SBML model does not load with reaction or metabolite annotations

HettieC commented 2 years ago

using COBREXA
download("http://bigg.ucsd.edu/static/models/e_coli_core.xml", "e_coli_core.xml")
model = load_model(StandardModel,"e_coli_core.xml");
model.reactions["R_ACONTb"].annotations

Expected result: list of the below reaction annotations, which are present in the JSON model.
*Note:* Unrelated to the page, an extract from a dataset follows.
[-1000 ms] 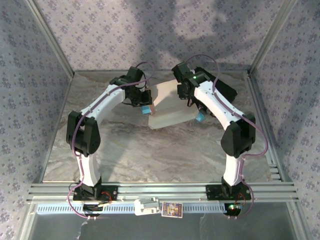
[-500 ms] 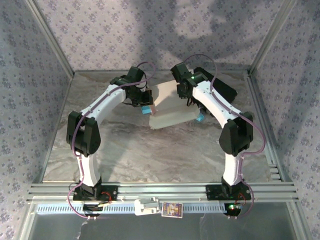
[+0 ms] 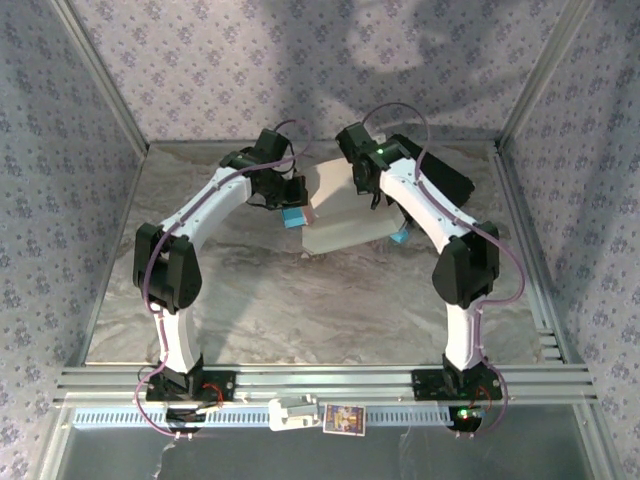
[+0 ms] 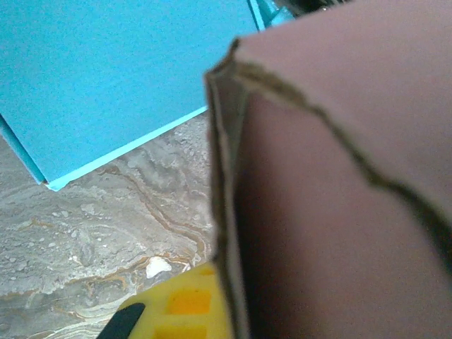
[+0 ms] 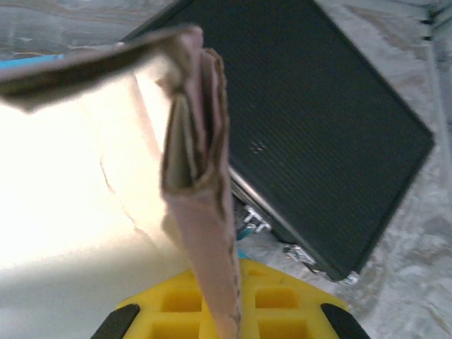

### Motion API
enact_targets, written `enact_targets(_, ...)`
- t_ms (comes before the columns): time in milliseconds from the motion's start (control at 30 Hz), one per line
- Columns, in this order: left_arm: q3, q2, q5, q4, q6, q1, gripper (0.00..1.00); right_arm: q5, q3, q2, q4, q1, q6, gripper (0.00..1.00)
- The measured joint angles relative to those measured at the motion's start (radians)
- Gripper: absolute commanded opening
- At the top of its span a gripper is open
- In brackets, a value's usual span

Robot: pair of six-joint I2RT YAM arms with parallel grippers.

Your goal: Fold the paper box

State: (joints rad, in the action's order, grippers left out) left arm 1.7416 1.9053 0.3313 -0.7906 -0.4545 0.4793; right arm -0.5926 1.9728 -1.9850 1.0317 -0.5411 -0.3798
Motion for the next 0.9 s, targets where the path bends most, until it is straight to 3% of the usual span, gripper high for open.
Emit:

The SBML model passes the memote.io metabolite annotation test so presumably the SBML version does contain the same annotations as the JSON version of the model.

bigg.reaction: ["ACONTb"]
metanetx.reaction: ["MNXR95387"]
rhea: 22145, ..., 22147
sbo: ["SBO:0000176"]
seed.reaction: ["rxn01388"]
kegg.reaction: ["R01900"]
ec-code: ["4.2.1.3"]

Actual behavior: an empty dictionary is produced when model.reactions["R_ACONTb"].annotations is called:

Dict{String, Vector{String}}()Dict{String, Vector{String}}()

Note: the same issue occurs with metabolites.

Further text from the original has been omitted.